傅瑞柏慢慢往门口蹿,“是啊,当初非说要娶个村姑,那我家哪能同意,门不当户不对吗,谁知道这丫头不简单,这几年就蹿起来了,简直是豪富。”
不管怎么说,他羡慕沈念的财富是不假的。
沈康点点头,他女儿有才能,他并不否认。
“那伯父,我绝对清白的,不清白的事我哥,我敢打包票,他俩肯定不清白。”傅瑞柏举着手,煞有介事的说道。

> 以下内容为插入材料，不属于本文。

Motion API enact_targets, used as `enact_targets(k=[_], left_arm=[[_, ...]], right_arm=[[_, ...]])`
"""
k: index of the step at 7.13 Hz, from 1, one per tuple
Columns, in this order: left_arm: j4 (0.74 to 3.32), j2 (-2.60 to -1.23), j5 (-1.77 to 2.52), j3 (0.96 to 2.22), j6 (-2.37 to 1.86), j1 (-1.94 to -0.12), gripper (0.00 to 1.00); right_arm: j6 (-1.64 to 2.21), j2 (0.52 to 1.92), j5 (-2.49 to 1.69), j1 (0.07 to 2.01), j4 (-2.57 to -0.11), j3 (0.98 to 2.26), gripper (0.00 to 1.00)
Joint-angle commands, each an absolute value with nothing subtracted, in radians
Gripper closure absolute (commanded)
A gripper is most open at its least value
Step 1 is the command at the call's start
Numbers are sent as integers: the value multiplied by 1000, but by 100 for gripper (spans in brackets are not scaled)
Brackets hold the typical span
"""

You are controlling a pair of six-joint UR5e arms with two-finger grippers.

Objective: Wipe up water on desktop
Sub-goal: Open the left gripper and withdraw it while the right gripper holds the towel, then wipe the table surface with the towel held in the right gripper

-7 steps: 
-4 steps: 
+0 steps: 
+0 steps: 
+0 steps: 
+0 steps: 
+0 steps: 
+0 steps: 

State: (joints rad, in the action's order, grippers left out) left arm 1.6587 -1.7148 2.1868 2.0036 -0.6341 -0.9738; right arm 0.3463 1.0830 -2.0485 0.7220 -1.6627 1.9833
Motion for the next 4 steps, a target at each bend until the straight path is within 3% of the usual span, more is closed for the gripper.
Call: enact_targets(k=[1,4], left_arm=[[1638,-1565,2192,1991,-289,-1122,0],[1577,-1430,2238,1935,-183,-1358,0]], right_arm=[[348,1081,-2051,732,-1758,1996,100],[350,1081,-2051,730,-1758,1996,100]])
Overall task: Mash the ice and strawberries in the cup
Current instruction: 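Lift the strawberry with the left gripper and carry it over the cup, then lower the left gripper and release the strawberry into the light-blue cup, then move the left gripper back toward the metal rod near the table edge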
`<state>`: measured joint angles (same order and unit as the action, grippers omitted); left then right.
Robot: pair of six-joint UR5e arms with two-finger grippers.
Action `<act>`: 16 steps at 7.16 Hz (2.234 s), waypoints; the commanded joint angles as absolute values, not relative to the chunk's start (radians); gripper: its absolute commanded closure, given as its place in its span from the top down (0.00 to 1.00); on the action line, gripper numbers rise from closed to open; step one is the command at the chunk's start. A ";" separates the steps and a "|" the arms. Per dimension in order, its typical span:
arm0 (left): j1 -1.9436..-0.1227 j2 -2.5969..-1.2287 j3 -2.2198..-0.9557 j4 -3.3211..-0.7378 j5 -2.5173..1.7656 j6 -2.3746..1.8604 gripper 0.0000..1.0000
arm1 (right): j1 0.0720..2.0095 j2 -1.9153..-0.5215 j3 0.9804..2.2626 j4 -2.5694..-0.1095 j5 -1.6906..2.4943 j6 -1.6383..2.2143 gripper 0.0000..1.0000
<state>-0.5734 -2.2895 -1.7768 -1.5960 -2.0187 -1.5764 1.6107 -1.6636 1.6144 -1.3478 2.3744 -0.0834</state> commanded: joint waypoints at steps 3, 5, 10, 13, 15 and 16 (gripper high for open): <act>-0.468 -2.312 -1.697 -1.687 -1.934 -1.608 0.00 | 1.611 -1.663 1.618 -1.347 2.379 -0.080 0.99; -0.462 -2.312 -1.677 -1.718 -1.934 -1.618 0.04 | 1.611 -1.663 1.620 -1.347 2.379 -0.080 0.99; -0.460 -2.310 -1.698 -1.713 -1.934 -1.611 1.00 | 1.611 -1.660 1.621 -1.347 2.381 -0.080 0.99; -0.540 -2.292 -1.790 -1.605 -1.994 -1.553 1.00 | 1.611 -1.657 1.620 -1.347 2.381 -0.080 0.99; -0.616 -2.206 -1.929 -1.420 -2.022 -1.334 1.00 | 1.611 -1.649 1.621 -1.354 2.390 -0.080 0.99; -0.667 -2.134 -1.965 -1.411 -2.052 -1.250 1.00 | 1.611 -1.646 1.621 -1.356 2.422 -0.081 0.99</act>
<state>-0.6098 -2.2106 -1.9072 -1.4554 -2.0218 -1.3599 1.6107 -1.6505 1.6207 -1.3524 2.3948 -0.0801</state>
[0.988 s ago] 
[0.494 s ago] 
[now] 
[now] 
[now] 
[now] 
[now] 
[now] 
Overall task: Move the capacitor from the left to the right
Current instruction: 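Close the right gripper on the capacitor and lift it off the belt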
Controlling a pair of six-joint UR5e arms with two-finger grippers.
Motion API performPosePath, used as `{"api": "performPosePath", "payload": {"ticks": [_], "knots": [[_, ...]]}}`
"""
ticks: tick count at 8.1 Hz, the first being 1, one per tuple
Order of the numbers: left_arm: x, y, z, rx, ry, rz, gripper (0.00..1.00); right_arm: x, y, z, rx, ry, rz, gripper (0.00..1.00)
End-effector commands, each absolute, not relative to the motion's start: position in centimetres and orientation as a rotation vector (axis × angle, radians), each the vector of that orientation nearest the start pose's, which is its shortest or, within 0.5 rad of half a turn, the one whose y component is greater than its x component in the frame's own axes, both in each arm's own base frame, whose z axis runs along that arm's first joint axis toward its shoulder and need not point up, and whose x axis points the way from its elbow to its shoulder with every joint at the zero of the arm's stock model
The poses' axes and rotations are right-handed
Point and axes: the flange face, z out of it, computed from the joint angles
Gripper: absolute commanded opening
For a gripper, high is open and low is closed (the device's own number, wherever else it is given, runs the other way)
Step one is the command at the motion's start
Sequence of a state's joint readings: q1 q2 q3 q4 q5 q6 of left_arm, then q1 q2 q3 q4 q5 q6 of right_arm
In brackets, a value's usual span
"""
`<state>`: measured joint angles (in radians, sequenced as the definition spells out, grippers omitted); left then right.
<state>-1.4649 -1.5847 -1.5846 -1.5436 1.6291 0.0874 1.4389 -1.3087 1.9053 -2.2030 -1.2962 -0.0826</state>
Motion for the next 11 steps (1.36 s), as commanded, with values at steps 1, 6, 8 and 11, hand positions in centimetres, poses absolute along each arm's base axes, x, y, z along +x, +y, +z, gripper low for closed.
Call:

“好,我信你一次,明天,让你那个哥来见我,他若找条件不来,我就杀你们府上去。”沈康霸气的说道。
傅瑞柏点点头,“好,好,我一定带到。”说罢,头也不回的跑了。
心里还想着沈念那么凶,肯定是像她这个爹了。
其实,沈康一直是个儒雅的人,不过,为了自己女儿的清誉,他可管不了那么多了。
这时每个父亲都会做的事。
不过,傅瑞柏的办事效率还真高,第二天中午,傅瑞良就来了,手里还拿了不少的补品。
“傅公子来啦。”沈康问到。
傅瑞良笑着说道,“伯父叫我瑞良就好。”
“呵,果然是兄弟啊。”沈康笑着说道。
傅瑞良不解,他本来今天没空的,但是一直懒得不行的傅瑞柏愿意无酬劳帮他做事,他也就过来了。
当然,傅瑞柏绝对不会将自己出卖傅瑞良的事说出去的。
依旧是小炕桌。
沈康给傅瑞良倒了一杯酒,“傅公子,喝一杯。”
“好。”傅瑞良很痛快的喝了一杯酒。
然后,沈康就开始跟傅瑞良觥筹交错,酒过三巡,菜过五味,就开始步入正题了。
沈康问到,“傅公子跟我女儿关系不错?”
“岂止是不错。”傅瑞良放下酒杯,“不瞒您说,我跟她很小的时候就私定终身了,然后,大点之后就定下来亲。”
沈康没想到这么快傅瑞良就认了。